Филолог и мистик Станислав Джимбинов. Фото из семейного архива
Со Стасиком Джимбиновым я познакомился на кафедре зарубежной литературы Литинститута. Мы пришли с великим Шкловским слушать доклад о Прусте. Очень красивый доклад с цитатами из Мандельштама и Бахтина. Было это в 1969 году. Я поступал в аспирантуру, а Стасик уже был аспирантом и делал этот доклад. Помню реакцию Шкловского: «Закройте форточку – я простужусь и умру от воспаления легких». Доклад великолепный, но у нас, футуристов, была пословица от Маяковского: «Вчера сезон –/ Наш Бог Ван-Гог/ Сегодня сезон –/ Сезанн».
Но шутки в сторону – за год до своей кончины в Троицу, 23 мая, Стасик говорил мне, что подолгу общался со Шкловским и у него дома хранятся его мемуарные устные воспоминания.
В аспирантуре Литинститута мне приходилось тщательно скрывать свое родство с младшим братом моей родной бабушки по женской линии, художником-эмигрантом Павлом Челищевым. Каково же было мое изумление, когда Стасик остановил меня на подходе к Литинституту и почти шепотом сообщил: «Я нашел в Ленинке сразу две редкие книги: Паркер Тайлер «Божественная комедия Павла Челищева» на английском и «Историю рода Челищевых». Я опешил: откуда он узнал о родстве моем с ним? Потом вспомнил, что Стасик был у меня в гостях и видел только что полученные в наследство работы Павла Челищева. Стасик был со Светой Семеновой – она уже начала увлекаться Федоровым, но диссертация была о Камю и Сартре. Света жаловалась мне на странные воззрения Стасика. Он задумывался над тайной, почему органы размножения и выделения соединены. Вопрос этот возник не случайно, поскольку у Федорова культ деторождения неразрывно связан с его проектом всеобщего воскрешения детьми отцов. Не знаю, как все это отразилось на жизни Станислава Бемовича, но однажды он приходил к нам в гости с очень приятной и интеллигентной женщиной. Мы очень за него порадовались тогда, но, видимо, преждевременно. Стасик остался одиноким загадочным книжным человеком, лишь время от времени совершающим по необходимости вылазки в мир.

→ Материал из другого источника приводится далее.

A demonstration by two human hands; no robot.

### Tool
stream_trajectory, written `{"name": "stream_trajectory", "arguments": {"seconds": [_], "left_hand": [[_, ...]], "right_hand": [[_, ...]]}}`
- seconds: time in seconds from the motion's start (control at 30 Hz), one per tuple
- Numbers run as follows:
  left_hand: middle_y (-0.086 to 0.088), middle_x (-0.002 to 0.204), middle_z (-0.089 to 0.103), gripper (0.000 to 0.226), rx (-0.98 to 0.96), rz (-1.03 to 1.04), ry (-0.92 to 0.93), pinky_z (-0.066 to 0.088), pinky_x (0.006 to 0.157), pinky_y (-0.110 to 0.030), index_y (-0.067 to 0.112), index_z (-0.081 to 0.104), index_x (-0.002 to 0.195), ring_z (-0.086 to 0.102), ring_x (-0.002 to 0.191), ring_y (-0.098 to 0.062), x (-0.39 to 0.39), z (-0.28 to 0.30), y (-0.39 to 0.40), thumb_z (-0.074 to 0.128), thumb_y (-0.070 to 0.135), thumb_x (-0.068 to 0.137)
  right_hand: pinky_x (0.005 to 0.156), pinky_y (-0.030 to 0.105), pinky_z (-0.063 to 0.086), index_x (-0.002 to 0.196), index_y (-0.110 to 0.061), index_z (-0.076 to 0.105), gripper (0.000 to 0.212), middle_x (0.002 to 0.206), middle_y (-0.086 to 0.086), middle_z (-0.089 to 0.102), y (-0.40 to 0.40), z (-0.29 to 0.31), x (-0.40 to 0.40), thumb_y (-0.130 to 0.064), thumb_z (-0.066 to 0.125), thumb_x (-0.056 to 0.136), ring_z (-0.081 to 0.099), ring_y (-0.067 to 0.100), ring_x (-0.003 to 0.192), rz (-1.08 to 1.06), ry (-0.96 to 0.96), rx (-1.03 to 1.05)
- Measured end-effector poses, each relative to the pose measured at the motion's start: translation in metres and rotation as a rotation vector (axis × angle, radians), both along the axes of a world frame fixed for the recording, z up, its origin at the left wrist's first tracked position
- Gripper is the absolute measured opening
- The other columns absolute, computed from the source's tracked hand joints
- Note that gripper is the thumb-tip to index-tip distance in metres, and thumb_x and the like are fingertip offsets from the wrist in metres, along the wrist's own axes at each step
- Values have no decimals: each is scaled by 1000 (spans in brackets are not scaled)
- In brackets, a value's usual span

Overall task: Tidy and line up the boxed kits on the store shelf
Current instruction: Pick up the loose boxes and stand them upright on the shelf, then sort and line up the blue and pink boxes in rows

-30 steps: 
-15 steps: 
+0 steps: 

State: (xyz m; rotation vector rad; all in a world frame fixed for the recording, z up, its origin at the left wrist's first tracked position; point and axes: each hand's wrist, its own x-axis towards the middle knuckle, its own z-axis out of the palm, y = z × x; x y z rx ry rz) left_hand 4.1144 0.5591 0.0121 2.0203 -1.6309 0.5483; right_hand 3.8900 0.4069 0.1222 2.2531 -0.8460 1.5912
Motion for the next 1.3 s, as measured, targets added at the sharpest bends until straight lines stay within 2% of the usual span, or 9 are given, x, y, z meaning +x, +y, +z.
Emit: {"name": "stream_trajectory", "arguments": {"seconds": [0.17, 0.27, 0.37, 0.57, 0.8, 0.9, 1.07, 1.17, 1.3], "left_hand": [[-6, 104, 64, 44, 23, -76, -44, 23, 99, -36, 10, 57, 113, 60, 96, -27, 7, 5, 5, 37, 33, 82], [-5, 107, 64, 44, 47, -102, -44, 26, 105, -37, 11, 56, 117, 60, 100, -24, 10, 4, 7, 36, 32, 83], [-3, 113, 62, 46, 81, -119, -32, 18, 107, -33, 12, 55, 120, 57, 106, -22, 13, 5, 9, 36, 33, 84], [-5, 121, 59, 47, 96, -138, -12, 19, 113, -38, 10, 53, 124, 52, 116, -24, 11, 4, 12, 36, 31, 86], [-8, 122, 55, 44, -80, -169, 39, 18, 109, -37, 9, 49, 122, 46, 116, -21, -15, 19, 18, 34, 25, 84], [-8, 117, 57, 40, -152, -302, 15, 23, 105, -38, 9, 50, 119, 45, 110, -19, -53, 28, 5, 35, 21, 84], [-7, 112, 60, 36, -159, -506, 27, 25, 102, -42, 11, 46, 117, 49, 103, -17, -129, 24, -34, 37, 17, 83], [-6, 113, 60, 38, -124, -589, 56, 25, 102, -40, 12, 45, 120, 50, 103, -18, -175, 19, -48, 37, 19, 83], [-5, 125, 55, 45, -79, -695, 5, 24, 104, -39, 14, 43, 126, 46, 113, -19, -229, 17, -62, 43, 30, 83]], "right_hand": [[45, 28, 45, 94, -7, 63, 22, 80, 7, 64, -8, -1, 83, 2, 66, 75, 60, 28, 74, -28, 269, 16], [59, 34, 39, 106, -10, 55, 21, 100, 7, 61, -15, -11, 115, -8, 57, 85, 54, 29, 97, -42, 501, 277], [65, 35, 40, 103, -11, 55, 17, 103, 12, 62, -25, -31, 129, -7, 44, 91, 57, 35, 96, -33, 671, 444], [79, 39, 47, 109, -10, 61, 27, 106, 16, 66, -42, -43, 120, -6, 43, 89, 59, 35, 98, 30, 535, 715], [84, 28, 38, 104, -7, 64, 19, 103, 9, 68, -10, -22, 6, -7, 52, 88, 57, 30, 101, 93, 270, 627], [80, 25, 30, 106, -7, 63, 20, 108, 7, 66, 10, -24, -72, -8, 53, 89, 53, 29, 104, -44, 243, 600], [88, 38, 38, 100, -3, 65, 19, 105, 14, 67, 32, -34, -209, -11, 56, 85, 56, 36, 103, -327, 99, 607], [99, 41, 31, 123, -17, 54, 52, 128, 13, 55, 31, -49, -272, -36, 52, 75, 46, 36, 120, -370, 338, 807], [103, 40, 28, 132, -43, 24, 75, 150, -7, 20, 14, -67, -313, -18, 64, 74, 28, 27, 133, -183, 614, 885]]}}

Одной из таких вылазок стала его замечательная книга о литературных манифестах. Там есть, в частности, две такие главы: «Метаметафора» и «ДООС».
Когда КГБ в 1986 году отстранял меня от преподавания за религиозность, Стасик решился на мужественный поступок – пошел к ректору Владимиру Егорову, будущему министру культуры. Но тот честно и откровенно сказал, что отстранение исходит не от ректората, а от тогдашней Лубянки: «Что-то тут ведомственное!» Так передал мне Стасик тот разговор.
Помимо обшей дружбы со Шкловским связывала меня со Стасиком душевная и интеллектуальная приобщенность к учению великого имяславца и схимника, в миру Алексея Федоровича Лосева. Познакомила нас с ним Аза Алибековна Тахо-Годи – она читала в Литинституте античную литературу. Думаю, что Станислав Бемович не случайно покинул наш мир в день Святой Троицы. Он, так же как Лосев, был не только замечательным филологом, но и глубоким мистиком-тайновидцем.
Однажды мы встретились в книжном магазине «Фаланстер»: «Слушай, куда нас занесло? XXI век! Третье тысячелетие», – воскликнул он почти с ужасом. Сам он жил не столько во времени, сколько в Вечности.